### DATA FOR REVIEW
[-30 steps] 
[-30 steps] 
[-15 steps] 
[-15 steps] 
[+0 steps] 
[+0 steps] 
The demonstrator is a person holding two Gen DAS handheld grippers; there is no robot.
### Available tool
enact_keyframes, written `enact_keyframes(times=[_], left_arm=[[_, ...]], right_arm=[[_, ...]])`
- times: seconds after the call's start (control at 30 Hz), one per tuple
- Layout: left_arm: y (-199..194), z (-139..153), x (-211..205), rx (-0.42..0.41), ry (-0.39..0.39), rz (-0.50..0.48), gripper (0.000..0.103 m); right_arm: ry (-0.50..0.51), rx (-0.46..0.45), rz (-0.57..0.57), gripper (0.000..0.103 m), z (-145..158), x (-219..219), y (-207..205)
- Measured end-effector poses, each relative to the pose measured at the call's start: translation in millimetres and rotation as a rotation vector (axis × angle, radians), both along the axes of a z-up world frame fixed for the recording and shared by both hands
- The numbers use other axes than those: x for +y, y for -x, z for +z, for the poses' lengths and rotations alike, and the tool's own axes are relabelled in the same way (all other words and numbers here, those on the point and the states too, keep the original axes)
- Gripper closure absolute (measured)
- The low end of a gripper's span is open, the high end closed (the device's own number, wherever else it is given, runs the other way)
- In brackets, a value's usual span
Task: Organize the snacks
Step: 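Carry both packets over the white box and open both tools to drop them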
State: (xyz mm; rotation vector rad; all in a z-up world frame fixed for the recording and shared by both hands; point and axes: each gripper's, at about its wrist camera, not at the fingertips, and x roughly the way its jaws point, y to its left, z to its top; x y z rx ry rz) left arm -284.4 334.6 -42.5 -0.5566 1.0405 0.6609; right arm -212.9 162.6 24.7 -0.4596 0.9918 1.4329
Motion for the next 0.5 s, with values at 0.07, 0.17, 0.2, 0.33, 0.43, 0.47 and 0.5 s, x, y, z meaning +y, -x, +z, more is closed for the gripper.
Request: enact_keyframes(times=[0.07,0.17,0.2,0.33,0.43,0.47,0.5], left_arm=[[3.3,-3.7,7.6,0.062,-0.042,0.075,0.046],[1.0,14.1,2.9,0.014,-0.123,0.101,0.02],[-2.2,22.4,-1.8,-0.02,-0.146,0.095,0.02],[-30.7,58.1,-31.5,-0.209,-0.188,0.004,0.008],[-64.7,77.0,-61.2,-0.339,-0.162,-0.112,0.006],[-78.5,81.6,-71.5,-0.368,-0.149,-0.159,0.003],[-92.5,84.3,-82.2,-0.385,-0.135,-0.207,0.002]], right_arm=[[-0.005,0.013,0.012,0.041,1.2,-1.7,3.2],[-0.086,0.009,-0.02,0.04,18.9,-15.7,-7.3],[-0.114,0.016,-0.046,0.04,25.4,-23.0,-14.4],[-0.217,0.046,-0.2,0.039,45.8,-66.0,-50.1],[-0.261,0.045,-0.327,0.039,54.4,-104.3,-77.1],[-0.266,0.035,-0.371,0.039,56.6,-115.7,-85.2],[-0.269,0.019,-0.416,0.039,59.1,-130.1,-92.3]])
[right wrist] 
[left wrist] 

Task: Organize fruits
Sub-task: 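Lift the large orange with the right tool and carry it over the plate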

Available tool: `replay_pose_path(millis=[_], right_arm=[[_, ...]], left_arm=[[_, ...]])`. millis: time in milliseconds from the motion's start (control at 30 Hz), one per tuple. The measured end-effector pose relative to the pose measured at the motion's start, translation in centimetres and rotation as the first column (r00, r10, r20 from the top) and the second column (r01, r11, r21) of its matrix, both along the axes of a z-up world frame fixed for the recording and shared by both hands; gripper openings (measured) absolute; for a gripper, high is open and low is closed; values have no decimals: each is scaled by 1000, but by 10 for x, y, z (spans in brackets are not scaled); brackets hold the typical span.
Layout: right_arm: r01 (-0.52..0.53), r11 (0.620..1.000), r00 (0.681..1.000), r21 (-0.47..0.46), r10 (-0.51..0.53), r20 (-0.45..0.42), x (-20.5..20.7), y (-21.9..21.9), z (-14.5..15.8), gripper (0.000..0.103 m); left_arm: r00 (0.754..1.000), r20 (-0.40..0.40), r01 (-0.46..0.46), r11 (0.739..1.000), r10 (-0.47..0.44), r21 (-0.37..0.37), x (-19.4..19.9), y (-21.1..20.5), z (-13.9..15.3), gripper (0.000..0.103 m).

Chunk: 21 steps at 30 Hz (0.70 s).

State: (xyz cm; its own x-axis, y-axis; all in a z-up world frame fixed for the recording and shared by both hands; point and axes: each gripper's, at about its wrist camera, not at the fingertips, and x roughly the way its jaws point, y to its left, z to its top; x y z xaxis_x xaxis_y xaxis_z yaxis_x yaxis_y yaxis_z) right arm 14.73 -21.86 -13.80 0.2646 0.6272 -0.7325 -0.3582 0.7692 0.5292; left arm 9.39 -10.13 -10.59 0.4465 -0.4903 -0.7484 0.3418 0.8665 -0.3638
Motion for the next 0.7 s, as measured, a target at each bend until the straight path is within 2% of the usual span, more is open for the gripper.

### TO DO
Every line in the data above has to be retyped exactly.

### REPLY TO THE EXERCISE
[-30 steps] 
[-30 steps] 
[-15 steps] 
[-15 steps] 
[+0 steps] 
[+0 steps] 
The demonstrator is a person holding two Gen DAS handheld grippers; there is no robot.
### Available tool
enact_keyframes, written `enact_keyframes(times=[_], left_arm=[[_, ...]], right_arm=[[_, ...]])`
- times: seconds after the call's start (control at 30 Hz), one per tuple
- Layout: left_arm: y (-199..194), z (-139..153), x (-211..205), rx (-0.42..0.41), ry (-0.39..0.39), rz (-0.50..0.48), gripper (0.000..0.103 m); right_arm: ry (-0.50..0.51), rx (-0.46..0.45), rz (-0.57..0.57), gripper (0.000..0.103 m), z (-145..158), x (-219..219), y (-207..205)
- Measured end-effector poses, each relative to the pose measured at the call's start: translation in millimetres and rotation as a rotation vector (axis × angle, radians), both along the axes of a z-up world frame fixed for the recording and shared by both hands
- The numbers use other axes than those: x for +y, y for -x, z for +z, for the poses' lengths and rotations alike, and the tool's own axes are relabelled in the same way (all other words and numbers here, those on the point and the states too, keep the original axes)
- Gripper closure absolute (measured)
- The low end of a gripper's span is open, the high end closed (the device's own number, wherever else it is given, runs the other way)
- In brackets, a value's usual span
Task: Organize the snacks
Step: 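Carry both packets over the white box and open both tools to drop them
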State: (xyz mm; rotation vector rad; all in a z-up world frame fixed for the recording and shared by both hands; point and axes: each gripper's, at about its wrist camera, not at the fingertips, and x roughly the way its jaws point, y to its left, z to its top; x y z rx ry rz) left arm -284.4 334.6 -42.5 -0.5566 1.0405 0.6609; right arm -212.9 162.6 24.7 -0.4596 0.9918 1.4329
Motion for the next 0.5 s, with values at 0.07, 0.17, 0.2, 0.33, 0.43, 0.47 and 0.5 s, x, y, z meaning +y, -x, +z, more is closed for the gripper.
Request: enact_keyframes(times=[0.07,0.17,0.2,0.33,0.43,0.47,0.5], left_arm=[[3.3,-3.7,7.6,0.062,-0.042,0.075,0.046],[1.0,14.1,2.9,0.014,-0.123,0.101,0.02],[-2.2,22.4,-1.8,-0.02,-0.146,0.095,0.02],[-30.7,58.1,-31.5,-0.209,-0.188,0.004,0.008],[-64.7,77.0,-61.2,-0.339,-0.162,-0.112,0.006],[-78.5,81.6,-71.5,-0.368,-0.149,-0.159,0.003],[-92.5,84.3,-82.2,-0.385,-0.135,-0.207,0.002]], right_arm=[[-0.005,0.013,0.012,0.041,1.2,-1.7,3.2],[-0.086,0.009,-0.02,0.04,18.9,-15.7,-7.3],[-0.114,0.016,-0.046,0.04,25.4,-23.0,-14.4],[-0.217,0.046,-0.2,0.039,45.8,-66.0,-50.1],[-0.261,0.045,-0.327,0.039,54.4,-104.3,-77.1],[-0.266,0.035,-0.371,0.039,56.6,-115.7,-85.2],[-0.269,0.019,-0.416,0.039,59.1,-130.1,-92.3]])
[right wrist] 
[left wrist] 

Task: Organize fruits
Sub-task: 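Lift the large orange with the right tool and carry it over the plate
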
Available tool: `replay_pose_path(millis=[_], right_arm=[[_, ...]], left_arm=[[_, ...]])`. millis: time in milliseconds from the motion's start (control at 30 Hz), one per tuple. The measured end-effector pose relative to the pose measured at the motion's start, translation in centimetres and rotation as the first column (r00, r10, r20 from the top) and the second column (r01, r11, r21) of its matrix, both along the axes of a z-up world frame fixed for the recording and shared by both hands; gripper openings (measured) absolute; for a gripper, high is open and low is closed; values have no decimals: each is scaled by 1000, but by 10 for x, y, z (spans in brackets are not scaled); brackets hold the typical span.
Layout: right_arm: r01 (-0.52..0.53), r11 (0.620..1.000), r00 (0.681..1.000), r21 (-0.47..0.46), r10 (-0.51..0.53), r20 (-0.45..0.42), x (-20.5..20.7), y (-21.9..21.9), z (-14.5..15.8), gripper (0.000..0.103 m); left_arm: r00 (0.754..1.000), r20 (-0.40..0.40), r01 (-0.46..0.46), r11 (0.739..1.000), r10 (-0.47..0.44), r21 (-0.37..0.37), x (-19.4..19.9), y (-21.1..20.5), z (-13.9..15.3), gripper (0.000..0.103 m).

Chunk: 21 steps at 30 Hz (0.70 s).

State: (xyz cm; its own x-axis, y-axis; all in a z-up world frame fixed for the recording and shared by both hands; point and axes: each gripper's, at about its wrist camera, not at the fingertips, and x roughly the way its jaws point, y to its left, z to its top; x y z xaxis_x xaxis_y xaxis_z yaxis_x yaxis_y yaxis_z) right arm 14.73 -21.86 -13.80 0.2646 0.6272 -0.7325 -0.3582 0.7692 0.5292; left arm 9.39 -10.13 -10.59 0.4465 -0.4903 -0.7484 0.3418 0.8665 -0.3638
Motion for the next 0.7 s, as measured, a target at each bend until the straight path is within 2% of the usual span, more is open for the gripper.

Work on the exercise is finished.